So, when you pass this array:
[someFunction1(), someFunction2()]
You are actually passing an array of promises (which are returned from the functions). Something like:
[Promise<...>, Promise<...>]
Note that the promises are being created outside Promise.all.
So you are, in fact, passing an array of promises to Promise.all. When both of them gets resolved, the Promise.all returns the array of resolved values. I won't explain in all details how Promise.all works, for that, I suggest you checking out the documentation.
You can replicate this "non-sequential" approach by creating the promises before using the await. Like so:
const promise1 = someFunction1();
const promise2 = someFunction2();
return [await promise1, await promise2];
While promise1 is being waited, promise2 is already running (as it was created before the first await), so the behavior is similar to Promise.all's.

My Team Leader said that both approaches ended up in the same solution (both functions executting in parallel).
That is incorrect.
But, from my knowledge, the first approach would await someFunction1() to resolve and then would execute someFunction2.
That is correct.
Here is a demonstration
Approach 1:
const delay = (ms, value) =>
new Promise(resolve => setTimeout(resolve, ms, value));
async function Approach1() {
return [await someFunction1(), await someFunction2()];
}
async function someFunction1() {
const result = await delay(800, "hello");
console.log(result);
return result;
}
async function someFunction2() {
const result = await delay(400, "world");
console.log(result);
return result;
}
async function main() {
const start = new Date();
const result = await Approach1();
const totalTime = new Date() - start;
console.log(`result: ${result}
total time: ${totalTime}`);
}
main();
Result is:
hello
world
result: hello,world
total time: 1205
Which means that someFunction1 runs to completion first and then someFunction2 is executed. It is sequential
Approach 2:
const delay = (ms, value) =>
new Promise(resolve => setTimeout(resolve, ms, value));
async function Approach2() {
return await Promise.all([someFunction1(), someFunction2()]);
}
async function someFunction1() {
const result = await delay(800, "hello");
console.log(result);
return result;
}
async function someFunction2() {
const result = await delay(400, "world");
console.log(result);
return result;
}
async function main() {
const start = new Date();
const result = await Approach2();
const totalTime = new Date() - start;
console.log(`result: ${result}
total time: ${totalTime}`);
}
main();
Result is:
world
hello
result: hello,world
total time: 803
Which means that someFunction2 finishes before someFunction1. The two are parallel.

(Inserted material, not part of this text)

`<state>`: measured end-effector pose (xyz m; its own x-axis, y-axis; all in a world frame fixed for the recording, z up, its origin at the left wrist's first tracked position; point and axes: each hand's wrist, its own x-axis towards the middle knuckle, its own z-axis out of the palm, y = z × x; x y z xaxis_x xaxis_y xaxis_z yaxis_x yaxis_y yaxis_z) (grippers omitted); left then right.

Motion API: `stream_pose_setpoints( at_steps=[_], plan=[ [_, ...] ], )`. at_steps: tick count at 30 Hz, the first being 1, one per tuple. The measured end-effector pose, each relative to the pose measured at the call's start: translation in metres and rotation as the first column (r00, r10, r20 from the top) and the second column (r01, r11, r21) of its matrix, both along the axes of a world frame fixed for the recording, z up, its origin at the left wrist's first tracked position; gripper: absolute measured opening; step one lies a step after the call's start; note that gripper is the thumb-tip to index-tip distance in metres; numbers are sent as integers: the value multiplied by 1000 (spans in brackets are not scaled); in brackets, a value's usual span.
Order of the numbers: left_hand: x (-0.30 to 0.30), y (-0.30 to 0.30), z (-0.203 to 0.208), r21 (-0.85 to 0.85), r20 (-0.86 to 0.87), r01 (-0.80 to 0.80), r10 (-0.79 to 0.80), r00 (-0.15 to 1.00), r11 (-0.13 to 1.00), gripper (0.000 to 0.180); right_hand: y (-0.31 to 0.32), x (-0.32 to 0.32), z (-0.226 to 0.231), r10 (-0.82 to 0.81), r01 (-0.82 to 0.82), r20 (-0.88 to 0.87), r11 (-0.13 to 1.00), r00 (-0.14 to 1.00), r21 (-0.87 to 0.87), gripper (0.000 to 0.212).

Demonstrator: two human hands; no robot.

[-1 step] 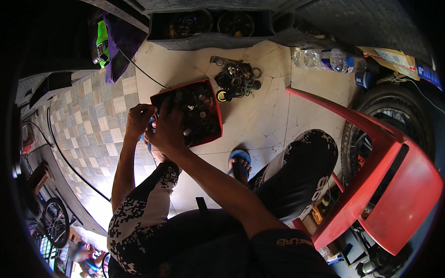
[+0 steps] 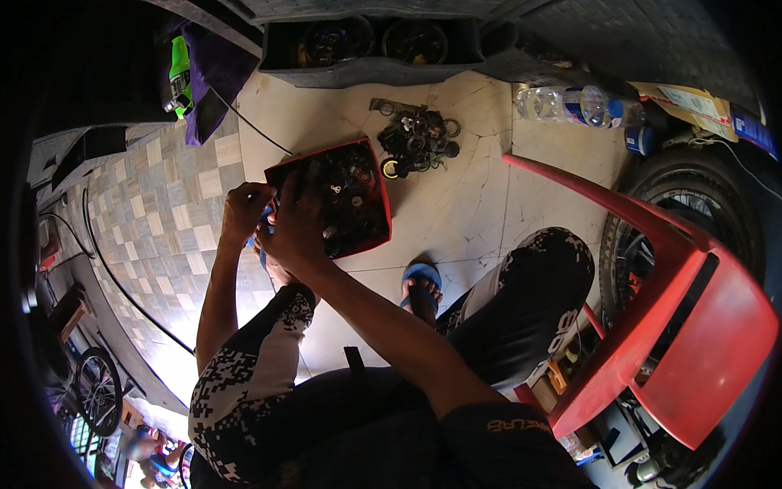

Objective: The person sits on the floor and sorts small mechanical parts from a red box, picking up and inspecting each item before placing them back or setting them aside. The person then moves to a workbench and continues sorting parts from a white basket.

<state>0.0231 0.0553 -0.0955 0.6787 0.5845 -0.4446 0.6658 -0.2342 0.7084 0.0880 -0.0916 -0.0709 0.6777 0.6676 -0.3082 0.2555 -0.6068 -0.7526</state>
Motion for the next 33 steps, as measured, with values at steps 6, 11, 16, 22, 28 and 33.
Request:
stream_pose_setpoints(
  at_steps=[6, 11, 16, 22, 28, 33],
  plan=[
    [4, 3, -5, 10, 18, -9, 9, 1000, 1000, 29, -12, 8, -5, 85, -86, -28, 995, 996, -57, 110],
    [4, 1, -5, 21, 29, -12, 11, 1000, 1000, 29, -32, 20, 1, 137, -140, 69, 990, 988, 35, 98],
    [4, -1, -3, 18, 5, -27, 27, 1000, 999, 29, -55, 23, 3, 298, -281, 179, 953, 938, -114, 85],
    [4, -1, -6, 0, 55, -23, 23, 998, 1000, 28, -79, 33, 22, 419, -378, 183, 899, 889, -222, 68],
    [3, -1, -8, -24, 54, -32, 33, 998, 999, 28, -102, 118, 44, 298, -303, -91, 817, 950, -491, 50],
    [4, 0, -3, -17, 29, -27, 28, 999, 999, 28, -109, 219, 11, -34, 191, 307, 845, 951, -499, 83]
  ],
)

Easy to see the difference
function createTimer(ms, id) {
console.log(`id: ${id} started ${new Date()}`);
return new Promise((res, rej) => {
setTimeout( () => {
console.log(`id: ${id} finished ${new Date()}`);
res(id);
}, ms );
});
}
(async function() {
var result1 = [await createTimer(5000, '1'), await createTimer(5000, '2')];
var result2 = await Promise.all([createTimer(5000, '3'), createTimer(5000, '4')]);
console.log(result1);
console.log(result2);
})();
The first one starts 1 and when 1 finishes it starts 2.
The second one starts 3 and 4 at almost the very same moment.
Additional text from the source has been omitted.